#### Work order
Output the entire listing without altering anything.

#### Input data
--------------------------------

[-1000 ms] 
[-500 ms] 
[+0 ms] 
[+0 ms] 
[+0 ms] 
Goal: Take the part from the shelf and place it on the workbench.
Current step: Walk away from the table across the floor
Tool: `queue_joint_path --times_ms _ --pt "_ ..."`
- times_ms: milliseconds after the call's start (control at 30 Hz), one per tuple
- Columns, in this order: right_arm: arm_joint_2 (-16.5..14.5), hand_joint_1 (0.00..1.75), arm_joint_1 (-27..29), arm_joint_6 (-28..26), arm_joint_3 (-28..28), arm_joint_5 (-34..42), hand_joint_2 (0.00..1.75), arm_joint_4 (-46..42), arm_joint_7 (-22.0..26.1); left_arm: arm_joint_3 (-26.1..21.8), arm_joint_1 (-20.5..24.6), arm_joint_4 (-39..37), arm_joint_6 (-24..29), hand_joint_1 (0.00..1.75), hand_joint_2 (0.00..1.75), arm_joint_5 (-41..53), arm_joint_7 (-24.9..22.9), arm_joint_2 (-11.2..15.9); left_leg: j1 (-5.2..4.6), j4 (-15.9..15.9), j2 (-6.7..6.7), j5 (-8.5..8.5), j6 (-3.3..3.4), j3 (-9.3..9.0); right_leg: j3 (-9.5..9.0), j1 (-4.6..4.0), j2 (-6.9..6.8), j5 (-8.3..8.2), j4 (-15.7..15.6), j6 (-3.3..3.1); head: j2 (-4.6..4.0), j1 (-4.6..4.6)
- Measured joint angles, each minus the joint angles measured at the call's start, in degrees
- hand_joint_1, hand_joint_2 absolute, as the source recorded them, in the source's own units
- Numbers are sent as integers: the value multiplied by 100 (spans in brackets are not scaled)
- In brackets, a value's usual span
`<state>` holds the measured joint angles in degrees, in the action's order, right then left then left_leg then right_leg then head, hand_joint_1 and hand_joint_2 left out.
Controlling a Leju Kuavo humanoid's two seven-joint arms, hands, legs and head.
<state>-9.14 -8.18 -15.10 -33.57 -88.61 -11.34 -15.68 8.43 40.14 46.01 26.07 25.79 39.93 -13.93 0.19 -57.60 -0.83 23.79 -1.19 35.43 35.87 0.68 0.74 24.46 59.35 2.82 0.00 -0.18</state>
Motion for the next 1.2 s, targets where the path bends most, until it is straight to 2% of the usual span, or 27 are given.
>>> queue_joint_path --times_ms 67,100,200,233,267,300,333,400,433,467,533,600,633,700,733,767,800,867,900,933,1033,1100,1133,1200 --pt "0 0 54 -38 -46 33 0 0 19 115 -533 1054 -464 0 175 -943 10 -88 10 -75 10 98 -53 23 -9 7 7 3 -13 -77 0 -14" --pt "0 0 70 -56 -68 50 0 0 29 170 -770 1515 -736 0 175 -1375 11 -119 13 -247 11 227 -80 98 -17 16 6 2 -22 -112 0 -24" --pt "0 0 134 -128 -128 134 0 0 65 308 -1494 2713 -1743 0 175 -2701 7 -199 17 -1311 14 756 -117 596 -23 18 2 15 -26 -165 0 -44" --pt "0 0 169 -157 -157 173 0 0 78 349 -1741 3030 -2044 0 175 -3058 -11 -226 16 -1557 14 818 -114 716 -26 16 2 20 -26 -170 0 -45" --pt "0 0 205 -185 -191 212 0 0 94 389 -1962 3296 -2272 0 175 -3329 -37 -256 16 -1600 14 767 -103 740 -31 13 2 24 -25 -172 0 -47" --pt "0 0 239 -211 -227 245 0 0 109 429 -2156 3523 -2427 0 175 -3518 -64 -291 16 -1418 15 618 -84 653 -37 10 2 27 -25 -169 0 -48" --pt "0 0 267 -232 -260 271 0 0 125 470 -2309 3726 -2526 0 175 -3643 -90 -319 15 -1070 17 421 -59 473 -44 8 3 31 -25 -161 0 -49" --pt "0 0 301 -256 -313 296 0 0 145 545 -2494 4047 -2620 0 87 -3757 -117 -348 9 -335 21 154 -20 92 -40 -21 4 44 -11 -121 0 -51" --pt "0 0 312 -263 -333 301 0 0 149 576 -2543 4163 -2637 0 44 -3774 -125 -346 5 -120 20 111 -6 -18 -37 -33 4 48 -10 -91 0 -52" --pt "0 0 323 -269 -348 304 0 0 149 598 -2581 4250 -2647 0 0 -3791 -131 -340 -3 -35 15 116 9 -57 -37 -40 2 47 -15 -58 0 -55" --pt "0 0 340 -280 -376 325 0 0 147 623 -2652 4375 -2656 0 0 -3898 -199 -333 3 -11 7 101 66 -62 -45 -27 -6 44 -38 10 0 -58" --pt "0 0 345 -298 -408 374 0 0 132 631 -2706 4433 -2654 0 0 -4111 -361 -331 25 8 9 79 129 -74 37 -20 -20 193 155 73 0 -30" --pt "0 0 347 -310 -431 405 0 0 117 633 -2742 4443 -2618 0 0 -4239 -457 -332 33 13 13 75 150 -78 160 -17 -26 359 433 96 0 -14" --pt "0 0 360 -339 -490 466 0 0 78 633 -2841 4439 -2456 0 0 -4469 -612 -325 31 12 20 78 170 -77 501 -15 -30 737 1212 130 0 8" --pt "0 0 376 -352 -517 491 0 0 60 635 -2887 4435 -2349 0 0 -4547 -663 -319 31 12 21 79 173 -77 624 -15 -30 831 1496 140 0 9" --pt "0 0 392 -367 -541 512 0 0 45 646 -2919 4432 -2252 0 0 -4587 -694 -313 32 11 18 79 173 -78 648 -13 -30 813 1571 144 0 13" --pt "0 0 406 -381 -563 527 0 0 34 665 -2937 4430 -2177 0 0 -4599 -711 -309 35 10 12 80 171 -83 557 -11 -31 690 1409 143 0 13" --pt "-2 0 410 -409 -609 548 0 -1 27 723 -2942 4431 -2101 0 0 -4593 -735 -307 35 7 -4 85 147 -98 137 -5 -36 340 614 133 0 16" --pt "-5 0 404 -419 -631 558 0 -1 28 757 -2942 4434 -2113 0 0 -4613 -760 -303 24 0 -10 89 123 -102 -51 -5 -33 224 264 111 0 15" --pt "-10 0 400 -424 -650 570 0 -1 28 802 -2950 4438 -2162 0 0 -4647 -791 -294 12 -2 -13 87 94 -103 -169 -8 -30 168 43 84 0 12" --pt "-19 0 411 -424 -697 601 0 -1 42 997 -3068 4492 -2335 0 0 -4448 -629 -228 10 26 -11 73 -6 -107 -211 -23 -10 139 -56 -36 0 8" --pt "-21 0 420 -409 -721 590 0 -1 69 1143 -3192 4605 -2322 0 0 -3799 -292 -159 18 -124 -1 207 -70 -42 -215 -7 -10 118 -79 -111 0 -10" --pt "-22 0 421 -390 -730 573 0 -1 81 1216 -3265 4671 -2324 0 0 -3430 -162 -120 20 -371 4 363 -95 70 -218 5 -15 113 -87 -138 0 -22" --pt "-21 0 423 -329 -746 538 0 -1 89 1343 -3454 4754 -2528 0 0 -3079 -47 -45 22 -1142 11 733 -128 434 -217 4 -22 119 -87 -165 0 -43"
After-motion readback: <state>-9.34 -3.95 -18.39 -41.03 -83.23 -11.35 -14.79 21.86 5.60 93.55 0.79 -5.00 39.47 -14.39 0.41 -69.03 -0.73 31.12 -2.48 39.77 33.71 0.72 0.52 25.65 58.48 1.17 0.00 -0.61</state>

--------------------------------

#### Solved exercise
[-1000 ms] 
[-500 ms] 
[+0 ms] 
[+0 ms] 
[+0 ms] 
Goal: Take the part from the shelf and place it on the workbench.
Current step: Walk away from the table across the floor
Tool: `queue_joint_path --times_ms _ --pt "_ ..."`
- times_ms: milliseconds after the call's start (control at 30 Hz), one per tuple
- Columns, in this order: right_arm: arm_joint_2 (-16.5..14.5), hand_joint_1 (0.00..1.75), arm_joint_1 (-27..29), arm_joint_6 (-28..26), arm_joint_3 (-28..28), arm_joint_5 (-34..42), hand_joint_2 (0.00..1.75), arm_joint_4 (-46..42), arm_joint_7 (-22.0..26.1); left_arm: arm_joint_3 (-26.1..21.8), arm_joint_1 (-20.5..24.6), arm_joint_4 (-39..37), arm_joint_6 (-24..29), hand_joint_1 (0.00..1.75), hand_joint_2 (0.00..1.75), arm_joint_5 (-41..53), arm_joint_7 (-24.9..22.9), arm_joint_2 (-11.2..15.9); left_leg: j1 (-5.2..4.6), j4 (-15.9..15.9), j2 (-6.7..6.7), j5 (-8.5..8.5), j6 (-3.3..3.4), j3 (-9.3..9.0); right_leg: j3 (-9.5..9.0), j1 (-4.6..4.0), j2 (-6.9..6.8), j5 (-8.3..8.2), j4 (-15.7..15.6), j6 (-3.3..3.1); head: j2 (-4.6..4.0), j1 (-4.6..4.6)
- Measured joint angles, each minus the joint angles measured at the call's start, in degrees
- hand_joint_1, hand_joint_2 absolute, as the source recorded them, in the source's own units
- Numbers are sent as integers: the value multiplied by 100 (spans in brackets are not scaled)
- In brackets, a value's usual span
`<state>` holds the measured joint angles in degrees, in the action's order, right then left then left_leg then right_leg then head, hand_joint_1 and hand_joint_2 left out.
Controlling a Leju Kuavo humanoid's two seven-joint arms, hands, legs and head.
<state>-9.14 -8.18 -15.10 -33.57 -88.61 -11.34 -15.68 8.43 40.14 46.01 26.07 25.79 39.93 -13.93 0.19 -57.60 -0.83 23.79 -1.19 35.43 35.87 0.68 0.74 24.46 59.35 2.82 0.00 -0.18</state>
Motion for the next 1.2 s, targets where the path bends most, until it is straight to 2% of the usual span, or 27 are given.
>>> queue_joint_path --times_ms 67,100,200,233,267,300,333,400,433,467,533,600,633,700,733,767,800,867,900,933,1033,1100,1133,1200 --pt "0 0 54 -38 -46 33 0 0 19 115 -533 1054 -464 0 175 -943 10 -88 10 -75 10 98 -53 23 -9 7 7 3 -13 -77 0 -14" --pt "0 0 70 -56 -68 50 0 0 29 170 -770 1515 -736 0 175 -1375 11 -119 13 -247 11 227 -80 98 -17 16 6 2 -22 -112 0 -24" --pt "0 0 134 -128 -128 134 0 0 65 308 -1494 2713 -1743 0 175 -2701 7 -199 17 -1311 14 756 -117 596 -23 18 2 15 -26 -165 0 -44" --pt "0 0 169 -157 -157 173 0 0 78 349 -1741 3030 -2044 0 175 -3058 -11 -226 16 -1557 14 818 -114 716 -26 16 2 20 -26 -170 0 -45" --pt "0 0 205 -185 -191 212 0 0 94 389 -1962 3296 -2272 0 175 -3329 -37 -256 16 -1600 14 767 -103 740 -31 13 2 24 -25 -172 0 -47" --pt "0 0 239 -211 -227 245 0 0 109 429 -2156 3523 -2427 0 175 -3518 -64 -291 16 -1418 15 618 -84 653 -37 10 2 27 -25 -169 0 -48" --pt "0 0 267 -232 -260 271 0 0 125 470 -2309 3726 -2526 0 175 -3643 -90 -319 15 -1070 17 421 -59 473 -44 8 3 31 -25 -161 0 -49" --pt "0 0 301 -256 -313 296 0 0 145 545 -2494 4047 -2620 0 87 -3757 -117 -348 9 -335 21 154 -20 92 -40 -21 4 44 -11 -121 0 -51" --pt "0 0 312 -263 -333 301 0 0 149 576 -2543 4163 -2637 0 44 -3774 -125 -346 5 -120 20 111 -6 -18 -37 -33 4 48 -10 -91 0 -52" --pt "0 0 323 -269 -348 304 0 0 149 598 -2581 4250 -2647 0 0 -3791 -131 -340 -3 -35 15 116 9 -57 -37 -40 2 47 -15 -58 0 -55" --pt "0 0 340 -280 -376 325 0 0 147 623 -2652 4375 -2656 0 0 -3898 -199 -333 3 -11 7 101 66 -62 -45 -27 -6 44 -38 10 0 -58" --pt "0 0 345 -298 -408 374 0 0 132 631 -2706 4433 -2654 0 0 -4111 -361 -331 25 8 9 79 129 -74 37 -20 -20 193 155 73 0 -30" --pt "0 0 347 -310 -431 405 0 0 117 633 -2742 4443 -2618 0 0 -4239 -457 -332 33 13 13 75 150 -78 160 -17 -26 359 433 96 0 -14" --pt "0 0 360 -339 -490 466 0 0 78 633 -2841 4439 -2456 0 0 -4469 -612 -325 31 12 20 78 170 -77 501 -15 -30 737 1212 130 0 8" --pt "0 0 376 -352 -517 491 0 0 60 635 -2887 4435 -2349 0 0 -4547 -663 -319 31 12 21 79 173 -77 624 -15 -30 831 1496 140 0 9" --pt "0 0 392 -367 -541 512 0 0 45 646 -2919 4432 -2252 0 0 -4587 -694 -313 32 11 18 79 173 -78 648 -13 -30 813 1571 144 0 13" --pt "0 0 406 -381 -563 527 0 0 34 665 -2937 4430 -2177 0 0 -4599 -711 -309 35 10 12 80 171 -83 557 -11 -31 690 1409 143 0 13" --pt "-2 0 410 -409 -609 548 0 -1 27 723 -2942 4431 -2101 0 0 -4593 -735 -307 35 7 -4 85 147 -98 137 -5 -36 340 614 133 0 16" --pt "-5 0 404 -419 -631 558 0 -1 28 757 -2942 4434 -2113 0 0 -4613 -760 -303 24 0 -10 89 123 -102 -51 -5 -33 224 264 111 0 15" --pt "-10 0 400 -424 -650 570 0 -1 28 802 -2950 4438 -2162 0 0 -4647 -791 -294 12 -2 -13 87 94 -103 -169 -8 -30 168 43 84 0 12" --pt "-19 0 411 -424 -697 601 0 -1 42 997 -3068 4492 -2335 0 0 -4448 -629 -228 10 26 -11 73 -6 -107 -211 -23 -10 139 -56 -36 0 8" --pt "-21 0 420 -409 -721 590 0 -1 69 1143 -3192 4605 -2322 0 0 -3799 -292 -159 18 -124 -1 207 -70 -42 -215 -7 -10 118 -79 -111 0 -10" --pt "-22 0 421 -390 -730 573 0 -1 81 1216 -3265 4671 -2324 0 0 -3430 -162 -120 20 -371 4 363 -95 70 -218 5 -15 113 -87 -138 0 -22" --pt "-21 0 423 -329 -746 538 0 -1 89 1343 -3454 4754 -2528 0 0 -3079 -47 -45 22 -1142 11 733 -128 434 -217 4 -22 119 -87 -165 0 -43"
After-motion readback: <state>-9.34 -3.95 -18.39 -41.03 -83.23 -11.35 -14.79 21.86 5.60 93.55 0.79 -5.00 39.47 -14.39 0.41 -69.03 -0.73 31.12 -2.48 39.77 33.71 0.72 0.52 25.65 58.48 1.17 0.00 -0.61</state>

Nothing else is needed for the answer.